September 6, 2019. This year, the International Association for Suicide Prevention (IASP) and the World Health Organization (WHO), selected “Suicide Prevention” as the theme for this year’s observance of World Suicide Prevention Day on September 10th.
Every year, suicide is among the top 20 leading causes of death globally for people of all ages. Suicide is a prominent community concern in Belize with the Epidemiology Unit of the Ministry of Health reporting 31 deaths by suicide in 2018. Globally, it is responsible for over 800,000 deaths.
The Mental Health Unit of the Ministry of Health will be raising Suicide Prevention flags across the country on September 9th, 2019. In Belize City, the Ministry will partner with Wesley High School to host a short ceremony and raise the Suicide Prevention Flag on the school grounds in the presence of faculty and students of that high school. The Ministry has made a decision to rotate the flag amongst the high schools in Belize City to appeal to the adolescent population which is the population group with the most suicide attempts.
The health regions across the country will also conduct similar activities in commemoration of World Suicide Prevention Day that include educational talks, media campaigns and public speeches in several communities. The aim of the awareness activities is to promote conversation around mental wellbeing, seeking help and recognizing the first signs of suicidal behavior or mental ill-health in a loved one.
It is important to recognize that people of all ages have ups and downs and may think about suicide. The Ministry of Health, therefore, continues to encourage partnership with other sectors to raise awareness and encourage conversations around mental wellbeing.

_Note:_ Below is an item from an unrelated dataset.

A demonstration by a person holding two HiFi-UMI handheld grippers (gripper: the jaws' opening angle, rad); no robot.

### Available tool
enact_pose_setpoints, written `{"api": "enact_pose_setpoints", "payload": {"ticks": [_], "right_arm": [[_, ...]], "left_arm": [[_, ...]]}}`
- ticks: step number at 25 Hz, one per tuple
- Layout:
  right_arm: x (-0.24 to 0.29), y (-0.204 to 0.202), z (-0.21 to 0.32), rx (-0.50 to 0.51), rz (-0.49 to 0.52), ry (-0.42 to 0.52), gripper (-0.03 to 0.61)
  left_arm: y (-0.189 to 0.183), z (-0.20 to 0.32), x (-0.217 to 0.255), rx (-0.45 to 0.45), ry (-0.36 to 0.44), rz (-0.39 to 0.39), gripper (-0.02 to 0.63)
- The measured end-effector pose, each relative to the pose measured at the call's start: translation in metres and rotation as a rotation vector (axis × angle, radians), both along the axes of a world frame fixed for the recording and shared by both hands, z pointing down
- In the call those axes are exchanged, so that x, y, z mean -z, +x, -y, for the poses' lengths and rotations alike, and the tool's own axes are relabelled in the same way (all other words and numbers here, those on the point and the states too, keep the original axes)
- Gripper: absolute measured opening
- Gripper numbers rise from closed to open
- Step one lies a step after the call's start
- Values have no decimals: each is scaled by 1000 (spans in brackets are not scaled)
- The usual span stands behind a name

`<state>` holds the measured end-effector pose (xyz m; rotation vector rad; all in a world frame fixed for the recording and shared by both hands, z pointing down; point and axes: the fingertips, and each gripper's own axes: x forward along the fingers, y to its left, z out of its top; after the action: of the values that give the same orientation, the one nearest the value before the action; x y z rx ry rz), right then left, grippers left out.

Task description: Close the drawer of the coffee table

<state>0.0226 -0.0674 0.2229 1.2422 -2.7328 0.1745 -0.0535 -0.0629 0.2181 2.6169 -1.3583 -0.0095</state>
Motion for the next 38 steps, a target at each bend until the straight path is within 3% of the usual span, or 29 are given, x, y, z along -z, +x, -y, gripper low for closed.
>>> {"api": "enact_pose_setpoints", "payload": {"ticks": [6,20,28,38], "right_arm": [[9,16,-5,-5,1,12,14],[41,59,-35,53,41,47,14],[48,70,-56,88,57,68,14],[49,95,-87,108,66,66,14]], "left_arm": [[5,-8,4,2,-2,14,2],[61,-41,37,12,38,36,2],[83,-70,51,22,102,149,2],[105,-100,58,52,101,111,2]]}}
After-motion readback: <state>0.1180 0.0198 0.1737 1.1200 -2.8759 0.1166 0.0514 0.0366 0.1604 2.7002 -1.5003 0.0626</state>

“World Suicide Prevention Day provides an opportunity for each and every one of us to share our grief about those we have lost to suicide, speak about how we’re feeling and also share the responsibility of preventing suicide,” said Dr. Marvin Manzanero, Director of Health Services, Ministry of Health. “Remember, you don’t need to be a doctor or a nurse to check-in with someone you are worried about – just a good friend and a great listener.”
If you feel that it is difficult to speak to someone who you suspect is thinking about suicide, encourage them to connect with a trusted friend, family member, counselor or a health professional.